"IMÁGENES. Un acercamiento al itinerario contemplativo." (2020)
18. El capullo
El sol está alto y derrama su luz sobre la tierra y los
seres que la habitan. Mas el gusano que ayer deambulaba lentamente entre las
ramas de un joven árbol hoy no la recibe. Durante la noche se ha tejido un
capullo y en su interior se ha introducido. Allí todo es oscuridad densa y
frío. Sin embargo, con el correr de los días, algo de sol parece colarse entre
las paredes del capullo. Su luz potente ha sido capaz de atravesar las rústicas
murallas. Y dentro del capullo el gusano
se retuerce y cambia. Es un proceso doloroso y lento. Un proceso maravilloso e
increíble de transformación. El gusano experimenta que si la luz tímidamente no
lo visitara, sucumbiría. Es esa luz misteriosa, pues al traspasar las paredes
del capullo se vuelve oscura, la que le trae la noticia de un mañana
esplendoroso. Es esa luz anochecida la que le trae promesa de llegar a
mariposa. Es esa luz en este oscuro capullo la que lo mueve a aceptar la
sorprendente mutación que lo mata y lo revive...
Esta
imagen (que claramente está en la simbología de Santa Teresa de Jesús) es la
comparación más cercana y más lejana con la cual me parece puede ser dicha la
escalada de la noche. Porque aquella noche que permitía experimentar a Dios por
detrás de los sentidos en lo profundo del alma se ha tornado más densa. Ya
había sido comunicado su incremento por aquella pequeña llama que tras
persecuciones y efluvios de fuego y de agua había tornado la contemplación más
escondida y delicada. Este momento del itinerario es comparable también a lo
que vive la doncella al traspasar las murallas de la ciudad y bien internada
campo adentro no ve ni caminos ni huellas ni movimientos de su Amado porque es
noche sin estrellas, noche cerrada. ¿Desesperación? Si en algún momento la
siente rápidamente se diluye en la fe crecida en el Amado que no abandona.

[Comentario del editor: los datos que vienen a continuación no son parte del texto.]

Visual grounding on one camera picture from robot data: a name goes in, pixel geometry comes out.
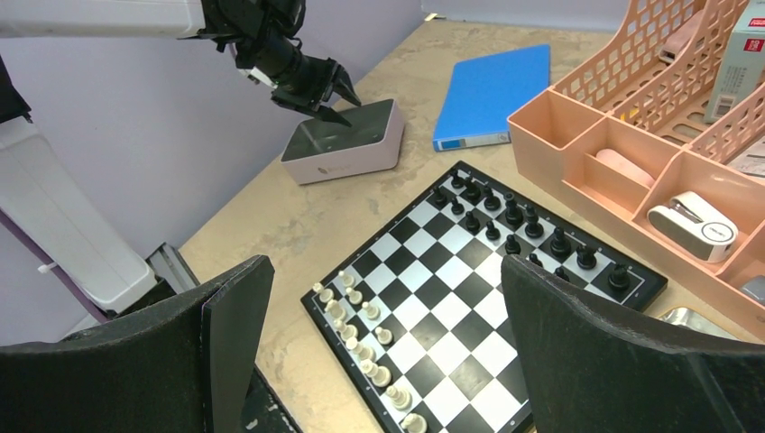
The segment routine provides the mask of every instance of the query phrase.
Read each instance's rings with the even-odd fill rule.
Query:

¿Desconcierto? Ciertamente lo experimenta pero sin atisbo de miedo. No es el
desconcierto que produce un suceso que se presagia peligroso y dañino. Es el
desconcierto de un episodio que resulta maravilloso e incomprensible. Es un
desconcierto con paz: el Amado ha previsto semejante circunstancia, es parte de
su pedagogía y de su obrar.
Ahora bien, contrariamente al gusano que desarrolla
con naturalidad su ciclo biológico, el contemplador no ha hecho nada por
sí. Un buen día, sin saber con certeza
si el cambio fue progresivo o abrupto, se encontró distinto. Aquella sequedad
de la oración de meditación o de devociones que lo llevó a lanzarse a la
noticia general de un amor enlazante, aquella noche del sentido en la que Dios
se daba por detrás de lo habitual desde una profundidad novedosa, aquella
necesidad de soledad para estarse más en intimidad con Dios, aquella oscuridad
iluminada ha crecido: ya toda la existencia parece sumergida en una noche cerrada.
Una honda apatía casi por todo lo que antes se disfrutaba gana terreno. Parece
que de pronto el contemplador se ha quedado sin mundo (en sentido fenoménico).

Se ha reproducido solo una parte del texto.